We have developed the capability to precisely engineer bimetallic active sites on a robust MOF support, NU-1000, where the control over nuclearity and composition are pre-programmed into a bimetallic precursor complex. We demonstrated our synthetic strategy by making uniform bimetallic active sites throughout the MOF material. In on-going work, we demonstrate that reactivity at one metal site can be "promoted" by a proximal second metal. Our dinuclear active sites are highly selective for alkyne hydrogenation to alkenes, whereas the mononuclear analogues only generate alkanes.

Conformationally Flexible Diphosphines in Catalysis

Conformationally flexible diphosphines often have wide bite angles. These ligands offer the chelating stability of diphosphines with the flexibility to accommodate a wide range of metal coordination geometries.
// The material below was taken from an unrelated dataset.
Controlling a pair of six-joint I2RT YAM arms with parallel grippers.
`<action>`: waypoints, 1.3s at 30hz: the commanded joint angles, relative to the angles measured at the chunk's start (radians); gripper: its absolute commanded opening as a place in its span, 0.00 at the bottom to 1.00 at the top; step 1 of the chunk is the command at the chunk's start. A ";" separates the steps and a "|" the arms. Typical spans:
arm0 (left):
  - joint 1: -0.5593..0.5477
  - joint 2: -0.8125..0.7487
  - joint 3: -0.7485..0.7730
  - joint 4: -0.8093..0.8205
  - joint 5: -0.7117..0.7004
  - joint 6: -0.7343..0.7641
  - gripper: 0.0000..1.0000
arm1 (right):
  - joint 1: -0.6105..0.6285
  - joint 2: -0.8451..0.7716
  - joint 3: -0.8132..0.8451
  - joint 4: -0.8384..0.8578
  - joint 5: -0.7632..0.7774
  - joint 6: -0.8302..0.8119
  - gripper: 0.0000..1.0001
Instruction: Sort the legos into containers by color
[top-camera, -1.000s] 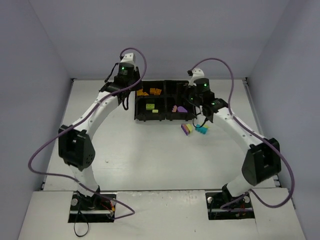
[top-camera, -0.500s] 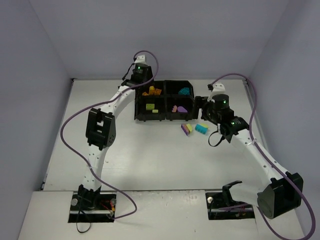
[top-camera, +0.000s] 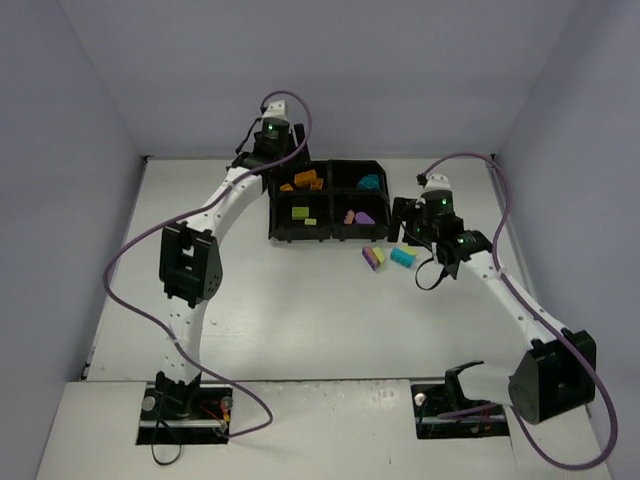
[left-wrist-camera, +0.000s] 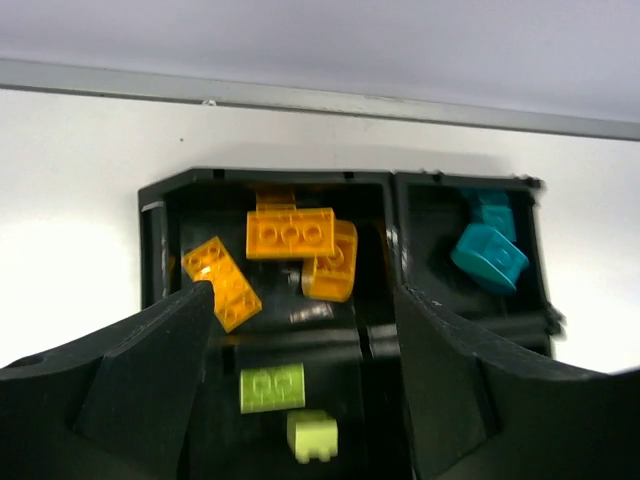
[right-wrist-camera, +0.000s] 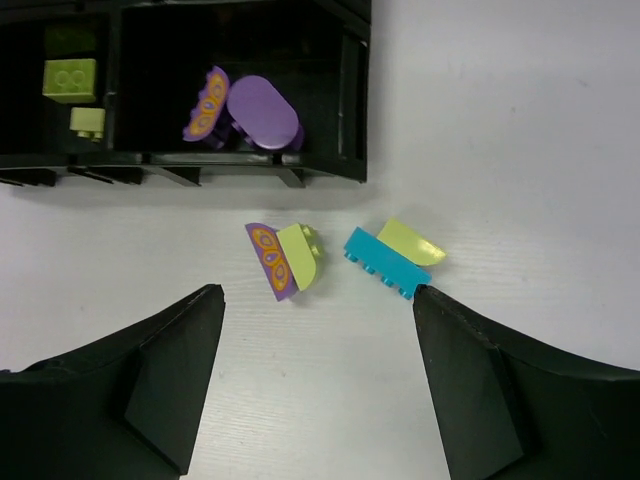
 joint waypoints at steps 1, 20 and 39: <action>0.000 -0.232 -0.042 -0.013 0.040 0.012 0.67 | -0.047 0.059 0.008 -0.008 0.001 0.079 0.72; -0.020 -0.849 -0.717 -0.217 0.100 0.001 0.67 | -0.040 0.402 0.066 -0.067 0.200 0.540 0.87; -0.018 -0.977 -0.807 -0.280 0.082 0.019 0.67 | -0.029 0.546 0.126 -0.056 0.254 0.548 0.79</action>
We have developed one variant 4,6-bis(3-diisopropylphosphinophenyl)dibenzofuran, which is abbreviated as iPrDPDBFphos. We have demonstrated that iPrDPDBFphos coordinates Group 10 and late first-row transition metals, stabilizes diverse coordination geometries, and exhibits a wide range of bite angles (104° to 180°). A couple highlights are the isolation of a three-coordinate bonafide Ni(I) species, which catalyzes Kumada cross-coupling reactions and reduces protons to hydrogen, and a rhodium hydrosilylation catalyst. Because of its flexibility, the iPrDPDBFphos ligand provides a unique opportunity for isolating interesting intermediates in these catalytic systems.